AZ-304 Microsoft Azure Architect Design – Design a solution for logging and monitoring Part 2
5. Monitoring Storage Accounts
Now we’re in the storage account section of Azure Monitor and we can see a selection of our storage accounts. Not all of them have got auto selected, but most of them have. And at a glance we can see over the past 4 hours how many transactions each storage account has had, the frequency of those transactions, latency metrics, server latency, end to end latency, and authorization errors. We can also view capacity metrics, which is obviously important. If we’ve got five petabytes for storage account, then we can see how close we are to that.

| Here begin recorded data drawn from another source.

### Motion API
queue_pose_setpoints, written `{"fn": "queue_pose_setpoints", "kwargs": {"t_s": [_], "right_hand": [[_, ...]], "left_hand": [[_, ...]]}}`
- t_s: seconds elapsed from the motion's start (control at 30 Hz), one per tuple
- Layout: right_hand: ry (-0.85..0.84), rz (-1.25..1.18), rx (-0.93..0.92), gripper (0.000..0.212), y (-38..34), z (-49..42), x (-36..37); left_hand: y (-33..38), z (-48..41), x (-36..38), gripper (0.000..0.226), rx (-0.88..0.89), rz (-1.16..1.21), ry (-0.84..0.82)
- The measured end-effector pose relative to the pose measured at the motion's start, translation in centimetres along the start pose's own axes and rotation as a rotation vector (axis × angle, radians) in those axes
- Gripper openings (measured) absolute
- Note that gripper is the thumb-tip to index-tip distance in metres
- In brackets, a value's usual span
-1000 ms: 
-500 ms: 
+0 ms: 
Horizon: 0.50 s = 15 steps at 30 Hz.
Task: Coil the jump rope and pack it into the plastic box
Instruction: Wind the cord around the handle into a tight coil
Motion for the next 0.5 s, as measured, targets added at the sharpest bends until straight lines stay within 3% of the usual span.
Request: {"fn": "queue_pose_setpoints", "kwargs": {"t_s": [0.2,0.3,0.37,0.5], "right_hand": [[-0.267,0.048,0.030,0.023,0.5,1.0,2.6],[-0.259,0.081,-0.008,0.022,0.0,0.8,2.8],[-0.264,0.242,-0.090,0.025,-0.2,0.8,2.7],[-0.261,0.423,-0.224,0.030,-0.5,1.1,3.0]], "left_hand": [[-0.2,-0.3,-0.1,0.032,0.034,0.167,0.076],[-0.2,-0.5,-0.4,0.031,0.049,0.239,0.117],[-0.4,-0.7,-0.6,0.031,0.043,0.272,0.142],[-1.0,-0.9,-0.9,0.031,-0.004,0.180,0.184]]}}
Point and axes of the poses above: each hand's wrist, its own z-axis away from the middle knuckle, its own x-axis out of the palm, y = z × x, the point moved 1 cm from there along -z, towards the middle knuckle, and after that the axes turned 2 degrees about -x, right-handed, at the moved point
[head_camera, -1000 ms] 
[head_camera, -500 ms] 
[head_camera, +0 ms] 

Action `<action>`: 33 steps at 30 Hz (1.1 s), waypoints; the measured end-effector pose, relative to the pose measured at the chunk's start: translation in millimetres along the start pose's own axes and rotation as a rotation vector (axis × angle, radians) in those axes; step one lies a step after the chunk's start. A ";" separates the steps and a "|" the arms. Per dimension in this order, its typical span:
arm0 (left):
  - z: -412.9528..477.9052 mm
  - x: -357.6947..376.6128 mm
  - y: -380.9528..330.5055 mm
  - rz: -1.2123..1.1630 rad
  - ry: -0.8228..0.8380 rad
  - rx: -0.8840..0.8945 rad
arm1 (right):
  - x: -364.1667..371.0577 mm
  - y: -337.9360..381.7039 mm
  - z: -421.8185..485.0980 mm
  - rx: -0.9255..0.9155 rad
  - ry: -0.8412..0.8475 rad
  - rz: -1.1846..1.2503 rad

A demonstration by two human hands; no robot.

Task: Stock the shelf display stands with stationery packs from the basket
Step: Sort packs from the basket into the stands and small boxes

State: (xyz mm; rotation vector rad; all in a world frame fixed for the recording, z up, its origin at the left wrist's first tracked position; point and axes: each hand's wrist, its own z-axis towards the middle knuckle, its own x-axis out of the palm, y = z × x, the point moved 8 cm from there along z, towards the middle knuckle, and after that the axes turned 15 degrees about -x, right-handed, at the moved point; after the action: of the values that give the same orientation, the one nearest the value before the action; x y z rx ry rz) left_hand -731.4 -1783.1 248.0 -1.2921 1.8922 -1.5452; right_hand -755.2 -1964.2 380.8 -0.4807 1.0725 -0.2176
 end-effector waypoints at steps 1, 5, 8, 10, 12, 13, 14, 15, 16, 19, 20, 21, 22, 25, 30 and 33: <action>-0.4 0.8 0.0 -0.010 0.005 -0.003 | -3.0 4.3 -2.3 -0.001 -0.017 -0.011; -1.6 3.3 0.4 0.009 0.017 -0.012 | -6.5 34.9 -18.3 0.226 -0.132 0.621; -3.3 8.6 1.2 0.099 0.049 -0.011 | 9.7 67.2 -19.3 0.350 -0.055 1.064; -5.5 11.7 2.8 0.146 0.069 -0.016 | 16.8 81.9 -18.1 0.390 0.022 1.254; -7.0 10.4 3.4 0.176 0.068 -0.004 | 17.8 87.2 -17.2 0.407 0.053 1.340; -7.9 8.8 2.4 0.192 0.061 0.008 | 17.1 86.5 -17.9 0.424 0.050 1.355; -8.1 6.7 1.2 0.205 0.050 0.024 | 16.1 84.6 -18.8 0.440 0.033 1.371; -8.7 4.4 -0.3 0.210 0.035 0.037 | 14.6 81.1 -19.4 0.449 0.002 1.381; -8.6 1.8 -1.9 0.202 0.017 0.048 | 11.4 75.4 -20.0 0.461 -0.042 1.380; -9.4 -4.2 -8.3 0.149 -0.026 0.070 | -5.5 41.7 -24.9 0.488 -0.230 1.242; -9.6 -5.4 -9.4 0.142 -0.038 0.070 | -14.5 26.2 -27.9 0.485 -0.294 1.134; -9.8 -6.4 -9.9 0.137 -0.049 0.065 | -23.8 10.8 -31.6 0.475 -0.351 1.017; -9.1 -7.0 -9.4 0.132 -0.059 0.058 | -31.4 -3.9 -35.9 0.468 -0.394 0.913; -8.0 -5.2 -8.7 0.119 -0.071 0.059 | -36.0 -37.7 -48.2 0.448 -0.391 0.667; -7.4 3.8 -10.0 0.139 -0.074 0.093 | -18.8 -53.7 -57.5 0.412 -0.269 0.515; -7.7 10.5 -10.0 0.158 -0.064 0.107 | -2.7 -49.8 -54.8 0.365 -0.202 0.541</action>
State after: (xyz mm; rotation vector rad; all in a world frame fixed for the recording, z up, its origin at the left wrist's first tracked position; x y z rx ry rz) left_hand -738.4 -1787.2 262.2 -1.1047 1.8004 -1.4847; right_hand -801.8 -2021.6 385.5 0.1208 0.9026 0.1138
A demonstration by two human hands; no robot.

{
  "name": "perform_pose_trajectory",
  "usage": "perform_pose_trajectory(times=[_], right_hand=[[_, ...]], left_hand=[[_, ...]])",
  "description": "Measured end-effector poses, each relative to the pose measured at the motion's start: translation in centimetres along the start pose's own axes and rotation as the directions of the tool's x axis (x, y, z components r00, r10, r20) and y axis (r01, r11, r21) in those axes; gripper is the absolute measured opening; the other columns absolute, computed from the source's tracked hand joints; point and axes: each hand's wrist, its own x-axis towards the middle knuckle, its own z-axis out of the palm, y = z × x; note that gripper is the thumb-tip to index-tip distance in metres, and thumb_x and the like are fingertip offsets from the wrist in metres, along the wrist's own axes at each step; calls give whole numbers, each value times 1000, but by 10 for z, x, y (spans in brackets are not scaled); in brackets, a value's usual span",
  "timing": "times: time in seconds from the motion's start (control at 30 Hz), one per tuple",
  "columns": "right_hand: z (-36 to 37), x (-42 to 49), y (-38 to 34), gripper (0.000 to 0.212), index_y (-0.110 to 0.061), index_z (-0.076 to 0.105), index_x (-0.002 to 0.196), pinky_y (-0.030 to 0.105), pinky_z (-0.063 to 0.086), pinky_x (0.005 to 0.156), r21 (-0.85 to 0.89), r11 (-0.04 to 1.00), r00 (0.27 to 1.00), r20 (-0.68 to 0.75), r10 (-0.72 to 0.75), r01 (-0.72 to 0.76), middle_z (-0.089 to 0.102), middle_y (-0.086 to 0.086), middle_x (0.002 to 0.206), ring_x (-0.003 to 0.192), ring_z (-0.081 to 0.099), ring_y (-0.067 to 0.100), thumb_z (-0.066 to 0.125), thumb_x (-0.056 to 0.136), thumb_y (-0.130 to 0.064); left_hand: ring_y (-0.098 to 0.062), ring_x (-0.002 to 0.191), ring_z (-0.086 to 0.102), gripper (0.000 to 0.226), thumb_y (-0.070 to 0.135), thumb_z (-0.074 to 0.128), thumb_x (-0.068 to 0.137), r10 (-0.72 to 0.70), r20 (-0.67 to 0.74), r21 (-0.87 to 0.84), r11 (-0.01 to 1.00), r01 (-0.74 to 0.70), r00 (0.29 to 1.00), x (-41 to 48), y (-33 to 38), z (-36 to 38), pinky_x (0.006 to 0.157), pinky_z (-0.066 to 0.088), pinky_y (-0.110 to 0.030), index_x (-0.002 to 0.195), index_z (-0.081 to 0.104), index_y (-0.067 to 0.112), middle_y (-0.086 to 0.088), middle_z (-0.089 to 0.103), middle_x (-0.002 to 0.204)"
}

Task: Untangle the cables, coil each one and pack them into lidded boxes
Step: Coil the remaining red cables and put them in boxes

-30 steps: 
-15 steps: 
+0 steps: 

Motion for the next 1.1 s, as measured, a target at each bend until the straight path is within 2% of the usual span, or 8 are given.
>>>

And of course none of these are that close. Now going into any of these storage accounts, clicking on it will take you into the Insights tab of the storage account itself. And so scrolling down we can see this is our storage account. There is an insights. Tab. Now notice that there’s no enabling or disabling when you create a storage account in Azure, it is going to be attracted in terms of Azure Monitor metrics. And so there’s no turning it on or turning it off. You can customize the screen, you can look at different workbooks, just like Azure VMs. But basically Insights is one of the services provided by a storage account. Now we can see this overview screen for that storage account.
Failures, performance, availability. Now you might think, Azure storage account, why would there be failures? Well, it could be as simple as someone trying to access a file that they don’t have authorized access to, in which case it’s an authorization error, for instance. And so we can look at the various success and failure options and start to track, okay, why is it failing? Oh, it’s failing because get blob is what’s failing. Maybe the Blob doesn’t exist, things like that. So we can sort of, if we’re interested, track down this. We can look at performance metrics, of course, availability, storage accounts do have a service level agreement. And so you would expect the storage health over.
Again, this is over a four hour period to have no known downtimes. But maybe if you did have a downtime, Microsoft would reimburse you for that over a 30 day period. So searching is pretty straightforward. You’re just going to have that stuff there. It’s not to turn on and turn off. You don’t get a selection. Like I said, you can go into the workbooks and see some customized templates for workbooks if you’re interested in these things or customize them and save them, share them, et cetera. So Azure Montreal storage accounts, as you can see, pretty straightforward.
6. Azure Monitor Alerts and Metrics
So here we are in the metrics section of Azure Monitor. What we’re going to do is we’re going to look at the different ways that you can now run reports and create dashboards based on all of that data. So assuming you’ve set up some of your app services, virtual machines, storage accounts, ETCA. To pull data into a log, analytics workspace. Now we can look at how do we get that data and do something with it. One of the ways we can do that is through setting up metrics and also setting up alerts. Now, metrics is basically a visual dashboard or a diagram. First thing you have to do is select what is called a scope. Now, most important thing to understand is this metrics tab has a very difficult time, or at least it’s not even allowed to have too many different resources on the same chart.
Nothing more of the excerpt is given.